The more specific your answers, the stronger your positioning.
Positioning in Action: Selling Results, Not Products
To bridge the gap between theory and practice, the participants analyzed a real case study of a company specializing in ventilation systems.
On a product level, everything looks purely technical: equipment, installation, maintenance, and engineering solutions. But the key question is: What is the customer actually buying?
While the core product remained unchanged, its meaning shifted depending on the specific needs and pain points of the client:
- for a hotel owner: reduced energy costs and stable system uptime;
- for a family: clean air, quality sleep, and overall well-being;
- for a property developer: increased property value and higher investment appeal.
The product itself does not change. What changes is the lens through which it is perceived.
If a company describes itself through its product, it competes with similar products.
If it describes itself through the result, it enters an entirely different league of competition.
The Impact on Sales and Customer Behavior
When a company says, “We manufacture ventilation systems,” they sound like a vendor. When they say, “We ensure a healthy indoor climate and reduce operational costs,” they become a solution provider.
This immediately changes customer behavior:
- How they compare offers;
- What criteria they include in their evaluation;
- What becomes the key factor in their choice;
- How they perceive price versus value.
A Quick Actionable Checklist
To use positioning as a strategic management tool, answer the following questions:
- Does the client clearly understand what problem you solve?
- Do you have one focused, core value, or just a long list of advantages?
- Are you competing on results or on products?
Companies rarely lose deals because of their product. More often, they lose because of how that product is explained.
3. The “Kebab Water” Campaign: Why Unusual Ideas Win
One of the most discussed case studies was an unconventional campaign by Bolt Food featuring fictional “kebab-flavored water“.
Geared toward a younger audience, the project was built around an intentionally absurd concept. Despite its unusual nature, the campaign achieved wide reach and engagement.
The goal was not to promote discounts or highlight the functional advantages of the delivery service, but to spark conversation and build an emotional connection with the brand. Jekaterina noted that the company knew exactly who their audience was and did not try to please everyone.

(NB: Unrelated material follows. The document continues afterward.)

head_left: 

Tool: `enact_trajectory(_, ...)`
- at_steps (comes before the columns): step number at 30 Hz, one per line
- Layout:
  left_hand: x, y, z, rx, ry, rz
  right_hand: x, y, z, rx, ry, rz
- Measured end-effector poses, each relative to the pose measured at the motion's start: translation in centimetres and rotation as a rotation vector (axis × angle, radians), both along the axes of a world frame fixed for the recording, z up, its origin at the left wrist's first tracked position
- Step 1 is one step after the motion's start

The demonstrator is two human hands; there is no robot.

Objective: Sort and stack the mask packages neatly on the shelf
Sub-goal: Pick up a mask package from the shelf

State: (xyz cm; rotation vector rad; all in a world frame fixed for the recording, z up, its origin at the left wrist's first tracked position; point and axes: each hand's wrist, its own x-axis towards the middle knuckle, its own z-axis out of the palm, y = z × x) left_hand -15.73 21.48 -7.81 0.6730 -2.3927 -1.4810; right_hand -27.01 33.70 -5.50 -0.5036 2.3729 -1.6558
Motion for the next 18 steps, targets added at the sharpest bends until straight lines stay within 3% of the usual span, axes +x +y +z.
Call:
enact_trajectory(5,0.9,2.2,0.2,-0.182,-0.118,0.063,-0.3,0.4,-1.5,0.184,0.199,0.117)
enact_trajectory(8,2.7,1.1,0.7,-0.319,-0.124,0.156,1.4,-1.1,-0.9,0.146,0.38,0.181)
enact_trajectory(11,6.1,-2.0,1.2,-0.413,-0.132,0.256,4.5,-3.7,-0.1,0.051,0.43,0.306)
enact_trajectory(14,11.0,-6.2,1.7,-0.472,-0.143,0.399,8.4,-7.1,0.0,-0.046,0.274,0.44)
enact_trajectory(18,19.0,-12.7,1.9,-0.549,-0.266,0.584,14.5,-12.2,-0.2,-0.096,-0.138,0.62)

“To many, this ad seemed strange or even ridiculous. But to the target audience, it was perfectly relatable,” she emphasized.
This example shows that great marketing does not always have to revolve around product features. Sometimes, a brand’s primary job is simply to give people a reason to talk.
“It is a great example of building brand awareness without focusing on price or functionality. The focus shifts to emotion and context, rather than the product itself,” the speaker added.
Key Takeaways: What to Implement Tomorrow
Attendees left the meeting not just with new connections, but with concrete tools they could immediately bring back to their companies.
You can start with these simple steps:
- List your product’s or company’s core advantages;
- Eliminate clichéd phrases that your competitors use;
- Narrow down and define your specific target audience;
- Clearly articulate the exact result your client receives;
- Establish at least three concrete proof points that back up your positioning promises;
- Check if you are competing on price where you should be competing on value.
When a business clearly understands who it serves, what problem it solves, and how it stands out, the pressure to offer discounts disappears.
This is the true purpose of marketing today: not just selling a product, but helping the customer see the exact value they are ready to pay full price for.
This article summarizes the core insights from the Baltic Business Club meeting. The content is for informational purposes and reflects the practical frameworks shared by the invited experts and club members.